Department of Surgery, Penn State College of Medicine, Hershey, Pennsylvania.
Department of Public Health Sciences, Penn State College of Medicine, Hershey, Pennsylvania.
Surg Obes Relat Dis. 2024 Nov;20(11):1056-1064. doi: 10.1016/j.soard.2024.08.008. Epub 2024 Aug 13.
Predicting the risk of complications is critical in metabolic and bariatric surgery (MBS).
To develop machine learning (ML) models to predict serious postoperative complications of MBS and evaluate racial fairness of the models.
Metabolic and Bariatric Surgery Accreditation and Quality Improvement Program (MBSAQIP) national database, United States.
We developed logistic regression, random forest (RF), gradient-boosted tree (GBT), and XGBoost model using the MBSAQIP Participant Use Data File from 2016 to 2020. To address the class imbalance, we randomly undersampled the complication-negative class to match the complication-positive class. Model performance was evaluated using the area under the receiver operating characteristic curve (AUROC), precision, recall, and F1 score. Fairness across White and non-White patient groups was assessed using equal opportunity difference and disparate impact metrics.
A total of 40,858 patients were included after undersampling the complication-negative class. The XGBoost model was the best-performing model in terms of AUROC; however, the difference was not statistically significant.

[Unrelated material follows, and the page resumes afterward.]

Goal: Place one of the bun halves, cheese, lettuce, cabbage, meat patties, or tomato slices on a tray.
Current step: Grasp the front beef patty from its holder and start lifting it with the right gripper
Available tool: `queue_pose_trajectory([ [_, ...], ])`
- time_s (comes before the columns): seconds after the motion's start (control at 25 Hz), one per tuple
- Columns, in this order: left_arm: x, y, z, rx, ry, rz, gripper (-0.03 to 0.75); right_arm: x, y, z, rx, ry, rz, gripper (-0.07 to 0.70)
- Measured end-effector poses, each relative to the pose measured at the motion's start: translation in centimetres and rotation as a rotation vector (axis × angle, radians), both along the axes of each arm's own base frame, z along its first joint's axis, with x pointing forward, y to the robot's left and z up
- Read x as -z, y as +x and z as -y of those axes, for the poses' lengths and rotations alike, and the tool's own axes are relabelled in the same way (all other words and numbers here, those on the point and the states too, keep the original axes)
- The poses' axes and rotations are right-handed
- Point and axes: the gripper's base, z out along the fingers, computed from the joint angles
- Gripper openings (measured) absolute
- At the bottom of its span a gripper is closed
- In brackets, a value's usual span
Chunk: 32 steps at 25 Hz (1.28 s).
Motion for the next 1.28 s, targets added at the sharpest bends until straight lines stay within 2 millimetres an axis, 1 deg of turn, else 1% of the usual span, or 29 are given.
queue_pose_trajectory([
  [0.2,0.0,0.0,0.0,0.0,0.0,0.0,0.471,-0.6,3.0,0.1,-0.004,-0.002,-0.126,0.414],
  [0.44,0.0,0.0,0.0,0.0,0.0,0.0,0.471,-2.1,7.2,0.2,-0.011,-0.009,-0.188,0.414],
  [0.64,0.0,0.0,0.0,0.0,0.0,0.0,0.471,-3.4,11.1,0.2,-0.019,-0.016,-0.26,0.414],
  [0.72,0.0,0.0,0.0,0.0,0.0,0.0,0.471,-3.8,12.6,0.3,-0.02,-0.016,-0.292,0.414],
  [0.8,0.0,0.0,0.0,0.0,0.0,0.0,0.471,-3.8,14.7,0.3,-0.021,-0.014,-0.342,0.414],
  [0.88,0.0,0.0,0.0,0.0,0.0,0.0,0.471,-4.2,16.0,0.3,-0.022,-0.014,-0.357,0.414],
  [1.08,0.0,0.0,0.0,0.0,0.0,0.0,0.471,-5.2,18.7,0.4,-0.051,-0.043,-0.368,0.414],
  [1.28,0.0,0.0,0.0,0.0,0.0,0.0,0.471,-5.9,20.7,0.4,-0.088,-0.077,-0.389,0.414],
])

While the F1 score and precision did not vary significantly across models, the RF exhibited better recall compared to the logistic regression. Surgery type was the most important feature to predict complications, followed by operative time. The logistic regression model had the best fairness metrics for race.
The XGBoost model achieved the highest AUROC, albeit without a statistically significant difference. The RF may be useful when recall is the primary concern. Undersampling of the privileged group may improve the fairness of boosted tree models.
预测代谢和减重手术(MBS)的并发症风险至关重要。
开发机器学习(ML)模型来预测 MBS 的严重术后并发症,并评估模型的种族公平性。

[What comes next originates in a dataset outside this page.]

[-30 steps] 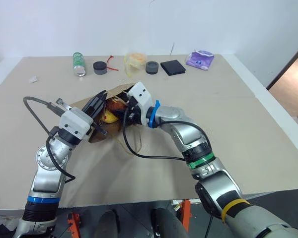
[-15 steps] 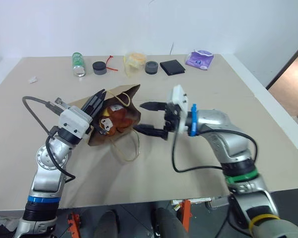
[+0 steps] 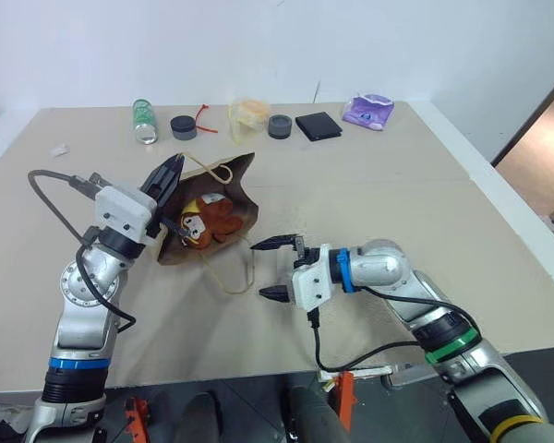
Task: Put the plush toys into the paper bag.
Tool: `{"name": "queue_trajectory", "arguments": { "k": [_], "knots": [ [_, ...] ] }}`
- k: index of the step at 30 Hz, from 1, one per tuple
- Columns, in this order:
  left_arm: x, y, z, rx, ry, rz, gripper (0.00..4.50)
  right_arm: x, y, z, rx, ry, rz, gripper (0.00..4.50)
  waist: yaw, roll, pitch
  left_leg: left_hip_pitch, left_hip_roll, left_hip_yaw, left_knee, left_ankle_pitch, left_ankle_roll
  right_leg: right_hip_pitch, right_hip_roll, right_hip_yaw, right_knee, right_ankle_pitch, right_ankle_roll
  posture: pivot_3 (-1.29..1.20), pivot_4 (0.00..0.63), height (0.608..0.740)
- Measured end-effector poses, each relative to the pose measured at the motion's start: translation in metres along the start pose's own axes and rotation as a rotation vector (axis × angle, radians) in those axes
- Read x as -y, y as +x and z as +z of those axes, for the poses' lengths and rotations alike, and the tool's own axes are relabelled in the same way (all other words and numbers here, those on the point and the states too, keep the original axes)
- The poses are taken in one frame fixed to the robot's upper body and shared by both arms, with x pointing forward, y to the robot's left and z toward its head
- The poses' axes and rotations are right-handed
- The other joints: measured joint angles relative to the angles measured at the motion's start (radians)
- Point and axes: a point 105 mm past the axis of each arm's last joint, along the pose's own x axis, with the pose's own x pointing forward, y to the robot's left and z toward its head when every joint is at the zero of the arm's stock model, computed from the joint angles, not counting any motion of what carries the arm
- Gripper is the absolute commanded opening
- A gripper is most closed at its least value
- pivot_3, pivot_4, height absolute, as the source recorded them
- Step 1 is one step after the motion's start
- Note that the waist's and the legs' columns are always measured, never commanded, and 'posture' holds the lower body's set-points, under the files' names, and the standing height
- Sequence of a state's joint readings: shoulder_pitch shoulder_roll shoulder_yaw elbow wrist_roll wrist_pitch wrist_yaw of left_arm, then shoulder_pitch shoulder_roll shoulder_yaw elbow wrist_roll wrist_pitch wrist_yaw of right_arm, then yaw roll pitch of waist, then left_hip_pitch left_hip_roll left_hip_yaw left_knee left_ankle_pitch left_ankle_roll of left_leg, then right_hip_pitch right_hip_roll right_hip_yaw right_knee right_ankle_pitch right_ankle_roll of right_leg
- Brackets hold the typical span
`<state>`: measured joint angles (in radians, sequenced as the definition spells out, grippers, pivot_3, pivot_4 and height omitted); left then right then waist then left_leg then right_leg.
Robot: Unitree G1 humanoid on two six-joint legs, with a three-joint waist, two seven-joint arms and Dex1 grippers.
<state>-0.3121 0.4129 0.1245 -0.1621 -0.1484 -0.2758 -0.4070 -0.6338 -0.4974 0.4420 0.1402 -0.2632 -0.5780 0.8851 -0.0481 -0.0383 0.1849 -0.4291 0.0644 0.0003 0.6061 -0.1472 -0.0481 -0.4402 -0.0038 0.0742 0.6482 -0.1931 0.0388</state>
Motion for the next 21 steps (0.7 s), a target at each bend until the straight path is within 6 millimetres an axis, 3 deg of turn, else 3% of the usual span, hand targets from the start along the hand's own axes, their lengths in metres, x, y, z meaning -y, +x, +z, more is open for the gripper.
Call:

美国代谢和减重手术认证和质量改进计划(MBSAQIP)国家数据库。
我们使用 2016 年至 2020 年的 MBSAQIP 参与者使用数据文件开发了逻辑回归、随机森林(RF)、梯度提升树(GBT)和 XGBoost 模型。为了解决类别不平衡问题,我们随机对无并发症负类进行欠采样以匹配有并发症正类。使用接收者操作特征曲线下的面积(AUROC)、精度、召回率和 F1 分数评估模型性能。使用均等机会差异和差异影响指标评估白人和非白人患者组之间的公平性。
在对无并发症负类进行欠采样后,共有 40858 名患者被纳入。XGBoost 模型在 AUROC 方面表现最佳;然而,这一差异没有统计学意义。虽然 F1 分数和精度在模型之间没有显著差异,但 RF 与逻辑回归相比表现出更好的召回率。手术类型是预测并发症的最重要特征,其次是手术时间。逻辑回归模型在种族方面具有最佳的公平性指标。
XGBoost 模型获得了最高的 AUROC,尽管没有统计学上的显著差异。RF 在召回率是主要关注点时可能有用。对特权群体进行欠采样可能会提高提升树模型的公平性。